Rajasthan chief minister Jagannath Pahadia, commenting on the wedding of the mines minister's daughter, said he was against child marriage but added, "While considering the specific law, we should also consider the customary law." He revealed that he himself was not only married under age -- but was betrothed even before he was born.
Meanwhile, Indian news reports related that up to 10,000 child marriages -- including weddings of infants and toddlers -- have been solemnized in the last few weeks in Rajasthan, one of India's poorer and more tradition-bound states.
The impetus is the auspicious "teej" season during which village elders rather than priests can perform the wedding rites -- thereby saving poor parents the expense of costly priests' fees for marrying their children.
With yet another propitious marriage date coming up in early June, Indian Home Minister Zail Singh has offered to send as large a police force as Rajasthan wishes "to eradicate and prevent this evil."
After most child marriages, little brides and grooms go home with their parents and are not united as couples until they reach about 15 or 16. Even so, Indian officialdom is concerned about child marriage on several scores.
Since the proof of a young village bride's measure is her ability to produce sons, the midteen wives begin bearing children earlier than they would if married at the legal age of 18.
Their head start on childbearing contributes to India's soaring population, a subject of deep official worry lately in the wake of census results showing virtually no letup in population growth over the last 10 years.

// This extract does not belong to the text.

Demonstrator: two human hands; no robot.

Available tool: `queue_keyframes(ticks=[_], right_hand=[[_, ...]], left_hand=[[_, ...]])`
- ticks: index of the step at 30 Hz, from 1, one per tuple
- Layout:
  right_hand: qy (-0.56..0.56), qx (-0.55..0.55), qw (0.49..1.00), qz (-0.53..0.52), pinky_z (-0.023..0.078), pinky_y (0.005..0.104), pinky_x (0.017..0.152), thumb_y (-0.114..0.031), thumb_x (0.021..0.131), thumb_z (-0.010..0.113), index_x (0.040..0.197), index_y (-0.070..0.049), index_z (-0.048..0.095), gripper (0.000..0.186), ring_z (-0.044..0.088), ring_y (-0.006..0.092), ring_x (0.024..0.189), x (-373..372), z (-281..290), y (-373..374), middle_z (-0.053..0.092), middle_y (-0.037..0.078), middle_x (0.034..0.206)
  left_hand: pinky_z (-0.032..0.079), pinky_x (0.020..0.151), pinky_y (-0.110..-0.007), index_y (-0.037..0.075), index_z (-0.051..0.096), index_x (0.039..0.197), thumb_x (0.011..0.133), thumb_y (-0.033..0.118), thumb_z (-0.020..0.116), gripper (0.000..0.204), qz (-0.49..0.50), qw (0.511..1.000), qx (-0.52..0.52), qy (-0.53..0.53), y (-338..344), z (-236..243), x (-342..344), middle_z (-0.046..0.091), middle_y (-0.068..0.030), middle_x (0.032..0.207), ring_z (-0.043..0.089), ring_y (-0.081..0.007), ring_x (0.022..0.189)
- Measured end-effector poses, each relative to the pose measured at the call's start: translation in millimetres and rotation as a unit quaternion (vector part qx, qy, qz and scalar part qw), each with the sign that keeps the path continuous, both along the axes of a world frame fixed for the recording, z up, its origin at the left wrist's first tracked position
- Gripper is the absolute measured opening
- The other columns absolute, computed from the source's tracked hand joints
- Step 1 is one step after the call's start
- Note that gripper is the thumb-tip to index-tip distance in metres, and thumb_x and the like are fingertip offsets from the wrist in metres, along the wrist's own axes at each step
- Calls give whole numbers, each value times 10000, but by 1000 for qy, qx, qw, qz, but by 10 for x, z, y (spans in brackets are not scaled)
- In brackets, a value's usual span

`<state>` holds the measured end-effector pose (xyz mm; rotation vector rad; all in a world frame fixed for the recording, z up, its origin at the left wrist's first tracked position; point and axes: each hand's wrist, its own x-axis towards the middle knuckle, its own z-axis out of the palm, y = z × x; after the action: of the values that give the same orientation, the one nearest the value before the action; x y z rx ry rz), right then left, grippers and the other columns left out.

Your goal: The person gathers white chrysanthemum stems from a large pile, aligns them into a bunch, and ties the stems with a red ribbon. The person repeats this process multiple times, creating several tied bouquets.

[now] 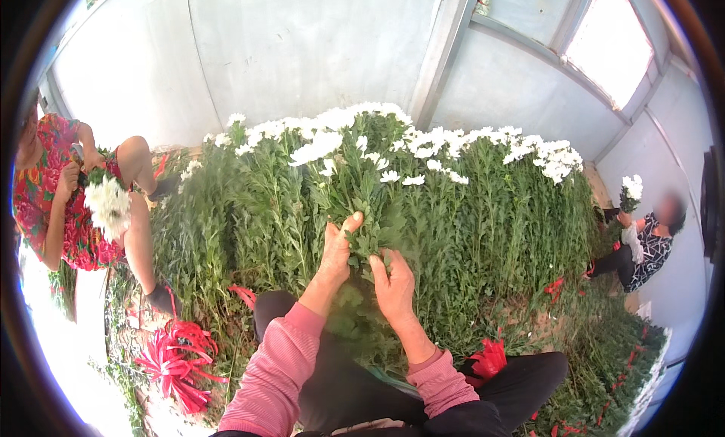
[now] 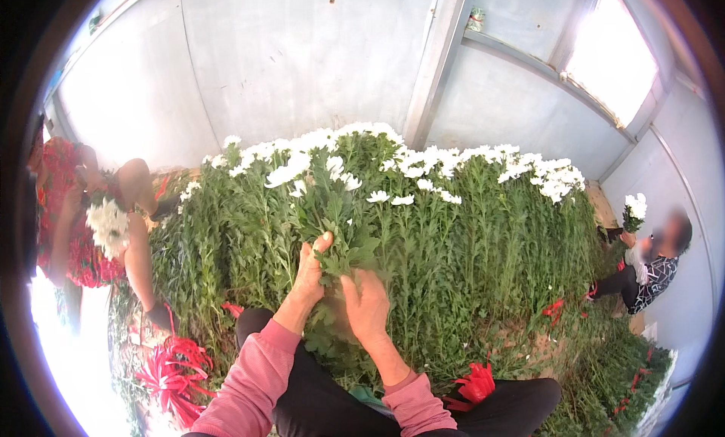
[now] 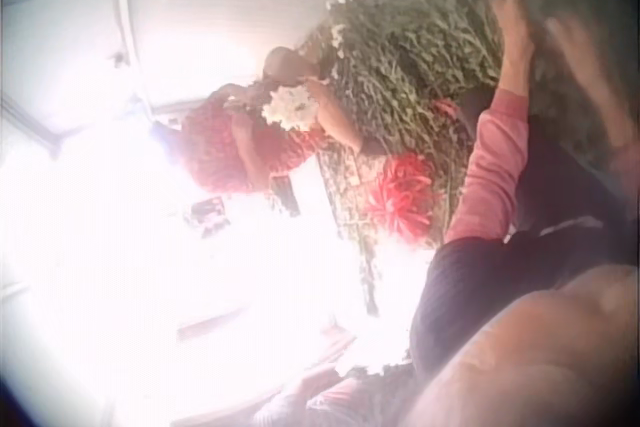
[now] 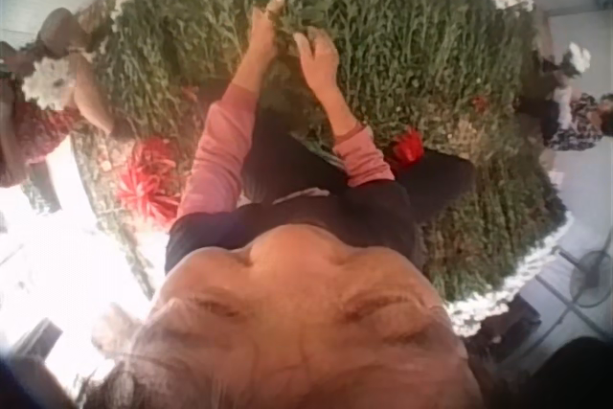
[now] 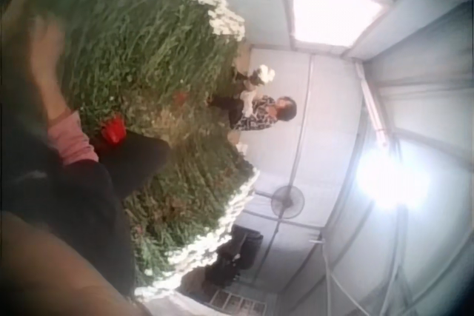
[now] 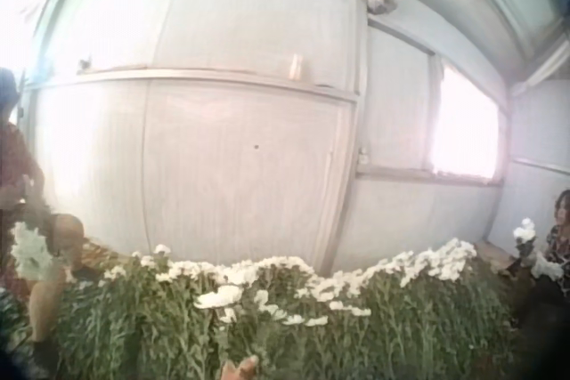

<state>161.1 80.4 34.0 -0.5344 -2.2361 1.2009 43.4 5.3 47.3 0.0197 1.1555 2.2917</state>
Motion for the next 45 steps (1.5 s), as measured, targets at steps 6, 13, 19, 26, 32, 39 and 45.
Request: queue_keyframes(ticks=[6, 13, 19, 26, 32, 39, 45], right_hand=[[74, -107, 992, 10, 474, 364, 787, -193, 915, 677, 1058, 22, 661, 259, 615, 281, 864, -72, -83, -48, 648, 139, 948], [48, -320, 945, 54, 452, 280, 759, -149, 876, 701, 1062, 15, 625, 259, 535, 109, 828, -132, 28, -84, 629, 24, 904], [75, -404, 905, 105, 453, 267, 821, -106, 904, 660, 1207, 11, 606, 330, 563, 103, 883, -166, 55, -163, 645, 7, 977], [95, -231, 968, 25, 431, 250, 808, -63, 918, 682, 1122, 6, 675, 216, 540, 89, 891, -135, 6, -239, 598, -23, 986], [169, -232, 958, -16, 432, 240, 733, -100, 903, 709, 1078, 19, 648, 220, 531, 92, 824, -177, 39, -246, 585, 17, 954], [27, -184, 979, 85, 454, 248, 730, -71, 922, 642, 1221, 41, 557, 330, 530, 79, 812, -255, 157, -15, 593, -6, 949], [133, -342, 917, 153, 450, 238, 860, -29, 975, 539, 1341, 57, 475, 381, 538, 82, 950, -167, 250, -74, 575, 30, 1101]], left_hand=[[484, 929, -405, 43, 567, 1150, 790, 342, 795, 520, -10, 999, 8, -32, -76, -134, -70, 563, -113, 1182, 562, -237, 1067], [482, 945, -393, 19, 521, 1262, 798, 359, 804, 641, -25, 999, -21, -11, -148, -196, -71, 579, -104, 1190, 584, -246, 1079], [560, 819, -388, 36, 480, 1219, 821, 365, 813, 614, -15, 1000, -14, -16, -228, -93, -2, 613, -87, 1053, 646, -220, 935], [549, 831, -362, 56, 575, 1194, 891, 373, 715, 460, 9, 999, 3, -40, -158, -281, -42, 649, -75, 1069, 658, -201, 929], [533, 854, -376, 36, 570, 1226, 881, 346, 691, 479, 31, 997, 20, -71, -164, -631, -214, 634, -97, 1141, 639, -212, 984], [526, 820, -374, 12, 599, 1163, 850, 341, 711, 468, -3, 999, -39, -8, -234, -501, -57, 626, -100, 1105, 623, -211, 961], [570, 805, -363, 76, 615, 1160, 984, 363, 544, 344, 13, 997, 47, -58, -149, -760, -179, 675, -53, 1055, 670, -192, 887]])
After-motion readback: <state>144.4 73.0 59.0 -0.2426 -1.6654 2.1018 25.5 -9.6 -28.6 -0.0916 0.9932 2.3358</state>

Rigorous enforcement of the marriage age laws is essential to India's family planning efforts, Indian Health and Family Welfare Minister B. Shankaranand told a national parliamentary conference on population problems recently.
Health officials also maintain that immature mothers produce a disproportionate share of weak, stunted babies and drive up the country's high infant and material mortality rates.
The dimensions of India's child marriage problem are illustrated in a recent study of weddings that took place in 1971 in India's most populous state, Uttar Pradesh. A Lucknow University scholar found that 51.5 percent of all brides married that year were under the age of 15. A link between poverty and early marriage was underscored by the finding that only 22 percent of the new wives were 14 and younger. But in the poorest, least developed districts, up to 80 perce nt of the brides were below 15.